All participants underwent a standard 75-gram OGTT between 24 and 28 weeks of gestation, as recommended by the International Association of Diabetes and Pregnancy Study Groups and endorsed by the World Health Organization (WHO) [33,34]. Participants were instructed to fast overnight for at least 8 hours prior to testing. Venous blood samples were collected at three time points: fasting (0 min), 1 hour, and 2 hours after the oral ingestion of a 75-gram glucose solution.

GDM was diagnosed if one or more of the following plasma glucose values met or exceeded the International Association of Diabetes and Pregnancy Study Group diagnostic thresholds [33]: fasting plasma glucose ≥5.1 mmol/L (92 mg/dL); 1-hour postglucose load ≥10.0 mmol/L (180 mg/dL); 2-hour postglucose load ≥8.5 mmol/L (153 mg/dL).

The study investigators were responsible for recruiting participants. Eligible patients with GDM were identified in the endocrinology clinic and invited in person by the investigators to participate in the study. The investigators provided detailed information about the study’s purpose, procedures, and ethical considerations. After providing written informed consent, patients were screened according to the study protocol, and those who met the inclusion criteria were enrolled. A total of 200 participants were enrolled.

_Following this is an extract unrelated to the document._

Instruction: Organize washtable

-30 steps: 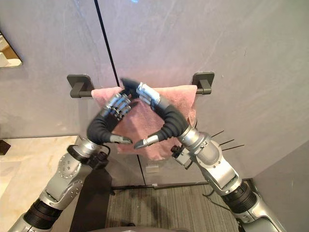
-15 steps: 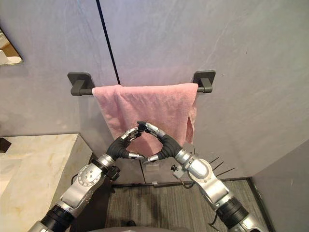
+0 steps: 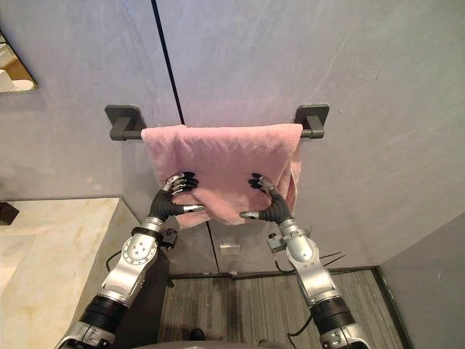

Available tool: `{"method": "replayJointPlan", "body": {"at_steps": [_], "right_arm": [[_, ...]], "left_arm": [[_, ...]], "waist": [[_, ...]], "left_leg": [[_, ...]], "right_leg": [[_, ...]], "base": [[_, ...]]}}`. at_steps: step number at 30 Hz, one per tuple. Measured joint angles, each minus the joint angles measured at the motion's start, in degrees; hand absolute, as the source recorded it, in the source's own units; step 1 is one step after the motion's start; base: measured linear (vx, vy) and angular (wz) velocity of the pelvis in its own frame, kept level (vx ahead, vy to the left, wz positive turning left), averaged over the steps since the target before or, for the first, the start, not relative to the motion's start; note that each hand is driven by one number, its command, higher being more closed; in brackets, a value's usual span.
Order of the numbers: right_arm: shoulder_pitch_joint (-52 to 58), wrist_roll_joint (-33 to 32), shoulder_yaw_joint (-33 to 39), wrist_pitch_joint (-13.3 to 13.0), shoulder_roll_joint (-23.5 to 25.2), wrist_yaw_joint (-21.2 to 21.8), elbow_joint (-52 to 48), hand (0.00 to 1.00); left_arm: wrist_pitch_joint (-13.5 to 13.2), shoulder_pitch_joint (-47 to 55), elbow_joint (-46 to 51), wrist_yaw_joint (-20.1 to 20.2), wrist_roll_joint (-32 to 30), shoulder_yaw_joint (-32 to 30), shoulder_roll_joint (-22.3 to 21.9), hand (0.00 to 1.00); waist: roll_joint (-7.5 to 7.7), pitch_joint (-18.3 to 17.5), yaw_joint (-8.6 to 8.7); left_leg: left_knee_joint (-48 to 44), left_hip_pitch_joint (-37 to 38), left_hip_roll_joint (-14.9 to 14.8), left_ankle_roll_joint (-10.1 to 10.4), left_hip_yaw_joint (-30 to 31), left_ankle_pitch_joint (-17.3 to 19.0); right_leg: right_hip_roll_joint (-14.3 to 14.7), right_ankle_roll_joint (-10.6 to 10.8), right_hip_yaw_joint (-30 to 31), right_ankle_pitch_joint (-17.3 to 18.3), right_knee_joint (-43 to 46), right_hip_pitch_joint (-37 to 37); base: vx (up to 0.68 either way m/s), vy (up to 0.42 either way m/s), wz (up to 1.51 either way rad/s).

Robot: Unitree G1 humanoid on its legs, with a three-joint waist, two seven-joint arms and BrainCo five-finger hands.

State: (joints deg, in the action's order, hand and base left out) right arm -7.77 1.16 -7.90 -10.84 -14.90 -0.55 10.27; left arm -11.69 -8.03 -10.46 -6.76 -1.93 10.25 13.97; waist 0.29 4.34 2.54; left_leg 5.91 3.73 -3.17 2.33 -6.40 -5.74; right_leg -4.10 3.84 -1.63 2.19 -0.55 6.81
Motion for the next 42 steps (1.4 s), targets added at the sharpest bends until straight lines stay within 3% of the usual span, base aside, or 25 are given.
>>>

Inclusion criteria were as follows: (1) age 18‐45 years, (2) completion of OGTT at 24‐28 weeks of gestation, (3) diagnosis of GDM without prior initiation of pharmacological therapy, (4) ability to use a smartphone and basic literacy and numeracy skills in Chinese, and (5) willingness to provide informed consent. Exclusion criteria were as follows: (1) a diagnosis of diabetes prior to pregnancy, (2) a history of GDM in a previous pregnancy, (3) the presence of severe mental illness or cognitive impairment, and (4) any conditions that could interfere with participation in the study.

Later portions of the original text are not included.